On Wed, May 01, 2024 at 03:42:36PM +0000, Puranjay Mohan wrote:
> ARM64 defines THREAD_INFO_IN_TASK which means the cpu id can be found
> from current_thread_info()->cpu.

Nice!

This is something that we'd wanted to do, but there were some historical
reasons that prevented that. I think it'd be worth describing that in the
commit message, e.g.

| Historically, arm64 implemented raw_smp_processor_id() as a read of
| current_thread_info()->cpu. This changed when arm64 moved thread_info into
| task struct, as at the time CONFIG_THREAD_INFO_IN_TASK made core code use
| thread_struct::cpu for the cpu number, and due to header dependencies
| prevented using this in raw_smp_processor_id(). As a workaround, we moved to
| using a percpu variable in commit:
|
|   57c82954e77fa12c ("arm64: make cpu number a percpu variable")
|
| Since then, thread_info::cpu was reintroduced, and core code was made to use
| this in commits:
|
|   001430c1910df65a ("arm64: add CPU field to struct thread_info")
|   bcf9033e5449bdca ("sched: move CPU field back into thread_info if THREAD_INFO_IN_TASK=y")
|
| Consequently it is possible to use current_thread_info()->cpu again.

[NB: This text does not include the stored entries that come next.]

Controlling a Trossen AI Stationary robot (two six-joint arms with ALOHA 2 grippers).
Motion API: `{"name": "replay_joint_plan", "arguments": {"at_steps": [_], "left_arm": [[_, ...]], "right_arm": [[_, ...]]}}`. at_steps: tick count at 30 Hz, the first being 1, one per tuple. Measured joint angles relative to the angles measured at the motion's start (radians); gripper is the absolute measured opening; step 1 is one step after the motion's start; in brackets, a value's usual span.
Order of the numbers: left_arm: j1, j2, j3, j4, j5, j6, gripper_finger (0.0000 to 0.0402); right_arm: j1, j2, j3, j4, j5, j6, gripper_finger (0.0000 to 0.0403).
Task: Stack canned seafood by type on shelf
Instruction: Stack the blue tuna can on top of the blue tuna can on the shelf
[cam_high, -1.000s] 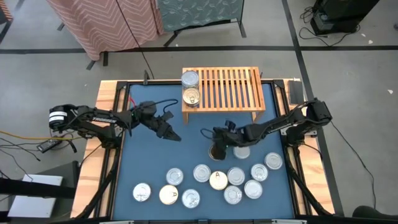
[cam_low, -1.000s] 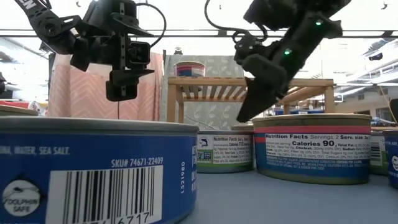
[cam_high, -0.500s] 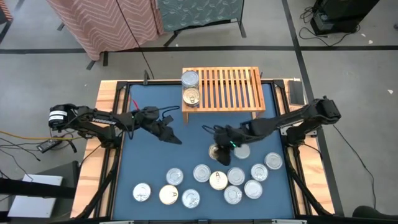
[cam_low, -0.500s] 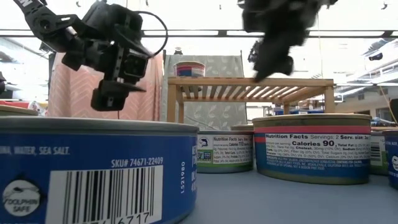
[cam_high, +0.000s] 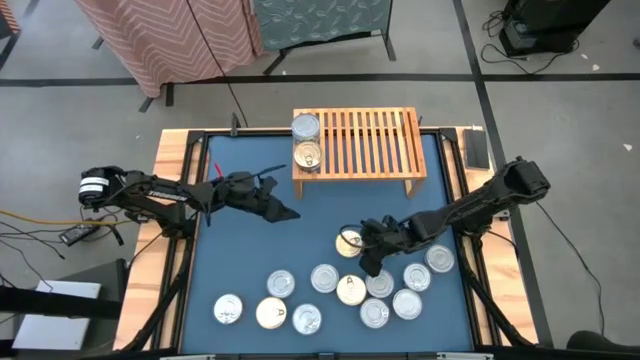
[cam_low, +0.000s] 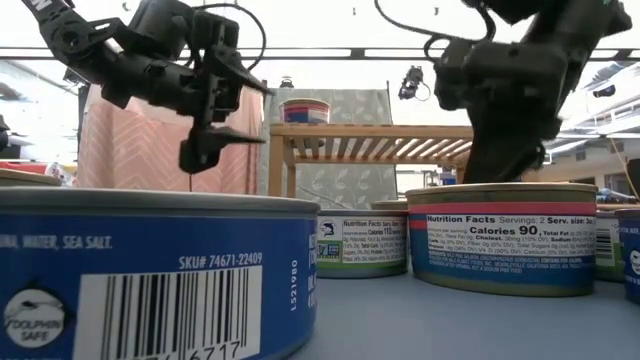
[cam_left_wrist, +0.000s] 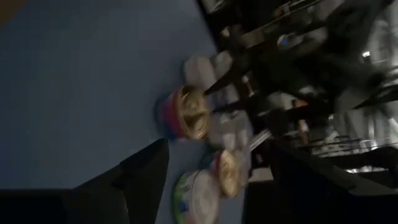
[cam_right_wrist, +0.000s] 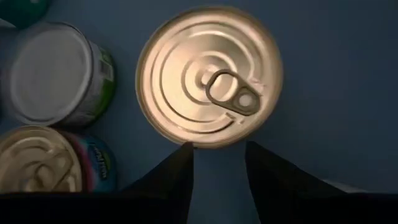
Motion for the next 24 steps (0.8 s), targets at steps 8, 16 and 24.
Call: {"name": "replay_joint_plan", "arguments": {"at_steps": [8,16,24], "left_arm": [[0.049,0.000,0.001,0.140,-0.054,-0.025,0.0277],[0.057,0.000,0.001,0.148,-0.094,0.096,0.0277],[0.070,0.000,0.002,0.232,-0.082,0.117,0.0277]], "right_arm": [[-0.017,0.064,-0.002,0.132,-0.010,-0.025,0.0148],[-0.065,-0.002,0.048,0.157,0.050,-0.170,0.0148],[-0.078,0.001,0.063,0.163,-0.002,-0.174,0.0148]]}}
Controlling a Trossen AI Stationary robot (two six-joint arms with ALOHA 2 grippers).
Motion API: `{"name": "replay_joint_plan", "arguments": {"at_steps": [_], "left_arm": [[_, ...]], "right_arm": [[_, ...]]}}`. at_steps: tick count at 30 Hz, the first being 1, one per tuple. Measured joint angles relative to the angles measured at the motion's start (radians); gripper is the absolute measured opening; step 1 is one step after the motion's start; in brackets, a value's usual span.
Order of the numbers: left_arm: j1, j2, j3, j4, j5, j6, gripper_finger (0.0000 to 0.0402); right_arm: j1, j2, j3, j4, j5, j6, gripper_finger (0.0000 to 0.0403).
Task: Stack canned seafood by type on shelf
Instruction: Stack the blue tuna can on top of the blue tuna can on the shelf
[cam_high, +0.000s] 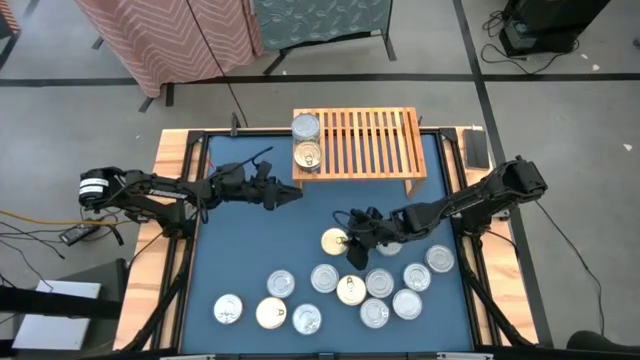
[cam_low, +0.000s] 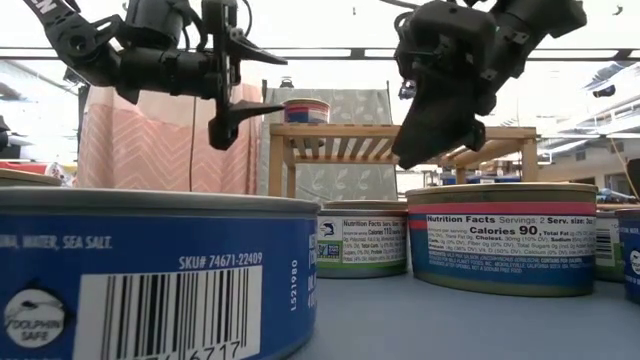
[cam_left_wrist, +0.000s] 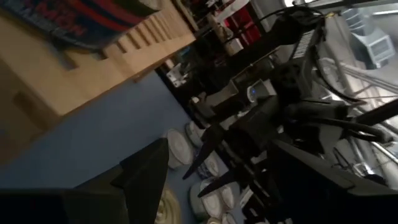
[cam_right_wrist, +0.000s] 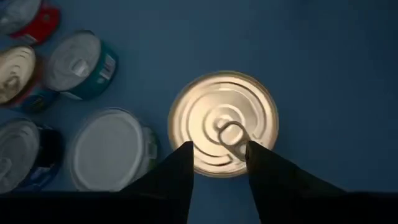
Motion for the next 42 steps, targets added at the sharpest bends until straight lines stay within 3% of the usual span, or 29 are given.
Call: {"name": "replay_joint_plan", "arguments": {"at_steps": [8,16,20,23,28,31,36,42], "left_arm": [[0.067,0.000,0.000,0.009,0.176,-0.078,0.0277],[0.063,0.000,0.000,0.019,0.249,-0.140,0.0277],[0.057,0.000,0.000,0.036,0.284,-0.142,0.0277],[0.057,-0.009,-0.010,0.036,0.367,-0.164,0.0277],[0.061,-0.071,-0.121,0.036,0.462,-0.261,0.0277],[0.071,-0.144,-0.236,0.062,0.427,-0.314,0.0277],[0.070,-0.212,-0.397,0.161,0.204,-0.509,0.0277],[0.062,-0.211,-0.428,0.135,0.169,-0.599,0.0277]], "right_arm": [[0.047,0.000,0.000,-0.098,0.041,0.091,0.0148],[0.060,0.033,-0.001,-0.090,0.096,0.122,0.0148],[0.045,0.104,-0.001,-0.013,0.093,0.172,0.0148],[0.031,0.147,-0.001,0.062,0.090,0.208,0.0148],[-0.001,0.171,-0.001,0.110,0.099,0.215,0.0148],[-0.033,0.171,-0.001,0.139,0.127,0.179,0.0148],[-0.094,0.185,-0.001,0.273,0.104,0.128,0.0148],[-0.107,0.137,-0.001,0.384,0.048,0.104,0.0148]]}}
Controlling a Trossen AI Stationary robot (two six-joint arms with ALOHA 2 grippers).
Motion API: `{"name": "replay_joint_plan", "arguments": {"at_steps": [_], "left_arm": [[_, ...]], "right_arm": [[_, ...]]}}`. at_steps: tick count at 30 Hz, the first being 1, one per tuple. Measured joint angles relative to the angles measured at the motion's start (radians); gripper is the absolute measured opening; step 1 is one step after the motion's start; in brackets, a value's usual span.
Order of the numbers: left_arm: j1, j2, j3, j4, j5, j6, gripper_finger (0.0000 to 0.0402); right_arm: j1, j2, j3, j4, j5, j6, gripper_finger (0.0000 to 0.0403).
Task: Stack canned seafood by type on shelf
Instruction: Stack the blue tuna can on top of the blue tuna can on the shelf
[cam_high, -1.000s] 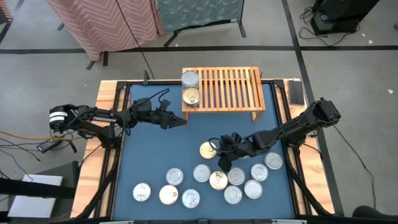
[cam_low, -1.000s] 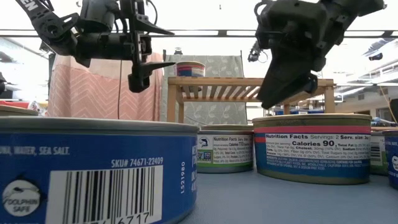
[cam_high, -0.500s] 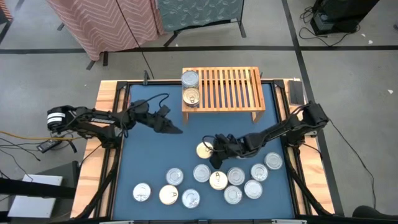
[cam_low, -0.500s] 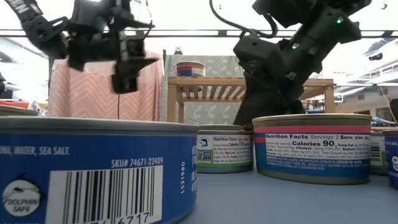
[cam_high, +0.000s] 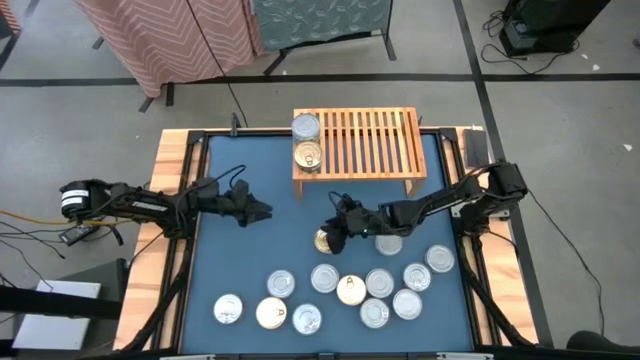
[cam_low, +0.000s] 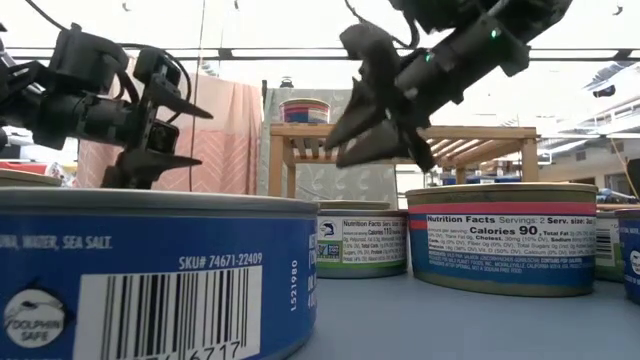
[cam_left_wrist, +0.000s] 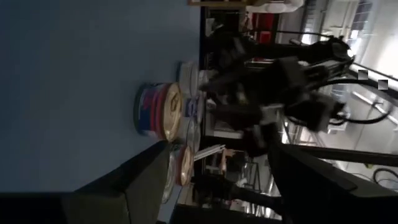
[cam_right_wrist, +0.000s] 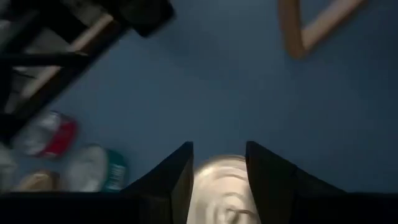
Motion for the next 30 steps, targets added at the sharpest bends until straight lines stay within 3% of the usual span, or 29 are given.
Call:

> Implement raw_smp_processor_id() using the above. This decreases the
> number of emitted instructions like in the following example:
> 
> Dump of assembler code for function bpf_get_smp_processor_id:
>    0xffff8000802cd608 <+0>:     nop
>    0xffff8000802cd60c <+4>:     nop
>    0xffff8000802cd610 <+8>:     adrp    x0, 0xffff800082138000
>    0xffff8000802cd614 <+12>:    mrs     x1, tpidr_el1
>    0xffff8000802cd618 <+16>:    add     x0, x0, #0x8
>    0xffff8000802cd61c <+20>:    ldrsw   x0, [x0, x1]
>    0xffff8000802cd620 <+24>:    ret
> 
> After this patch:
> 
> Dump of assembler code for function bpf_get_smp_processor_id:
>    0xffff8000802c9130 <+0>:     nop
>    0xffff8000802c9134 <+4>:     nop
>    0xffff8000802c9138 <+8>:     mrs     x0, sp_el0
>    0xffff8000802c913c <+12>:    ldr     w0, [x0, #24]
>    0xffff8000802c9140 <+16>:    ret
> 
> A microbenchmark[1] was built to measure the performance improvement
> provided by this change. It calls the following function given number of
> times and finds the runtime overhead:
> 
> static noinline int get_cpu_id(void)
> {
> 	return smp_processor_id();
> }
> 
> Run the benchmark like:
>  modprobe smp_processor_id nr_function_calls=1000000000
> 
>       +--------------------------+------------------------+
>       |        | Number of Calls |    Time taken          |
>       +--------+-----------------+------------------------+
>       | Before |   1000000000    |   1602888401ns         |
>       +--------+-----------------+------------------------+
>       | After  |   1000000000    |   1206212658ns         |
>       +--------+-----------------+------------------------+
>       |  Difference (decrease)   |   396675743ns (24.74%) |
>       +---------------------------------------------------+
> 
> This improvement is in this very specific microbenchmark but it proves
> the point.
> 
> The percpu variable cpu_number is left as it is because it is used in
> set_smp_ipi_range()
> 
> [1] https://github.com/puranjaymohan/linux/commit/77d3fdd
> 
> Signed-off-by: Puranjay Mohan <puranjay@kernel.org>
> ---
>  arch/arm64/include/asm/smp.h | 8 ++------
>  1 file changed, 2 insertions(+), 6 deletions(-)
> 
> diff --git a/arch/arm64/include/asm/smp.h b/arch/arm64/include/asm/smp.h
> index efb13112b408..88fd2ab805ec 100644
> --- a/arch/arm64/include/asm/smp.h
> +++ b/arch/arm64/include/asm/smp.h
> @@ -34,13 +34,9 @@
>  DECLARE_PER_CPU_READ_MOSTLY(int, cpu_number);
>  
>  /*
> - * We don't use this_cpu_read(cpu_number) as that has implicit writes to
> - * preempt_count, and associated (compiler) barriers, that we'd like to avoid
> - * the expense of. If we're preemptible, the value can be stale at use anyway.
> - * And we can't use this_cpu_ptr() either, as that winds up recursing back
> - * here under CONFIG_DEBUG_PREEMPT=y.
> + * This relies on THREAD_INFO_IN_TASK, but arm64 defines that unconditionally.
>   */
> -#define raw_smp_processor_id() (*raw_cpu_ptr(&cpu_number))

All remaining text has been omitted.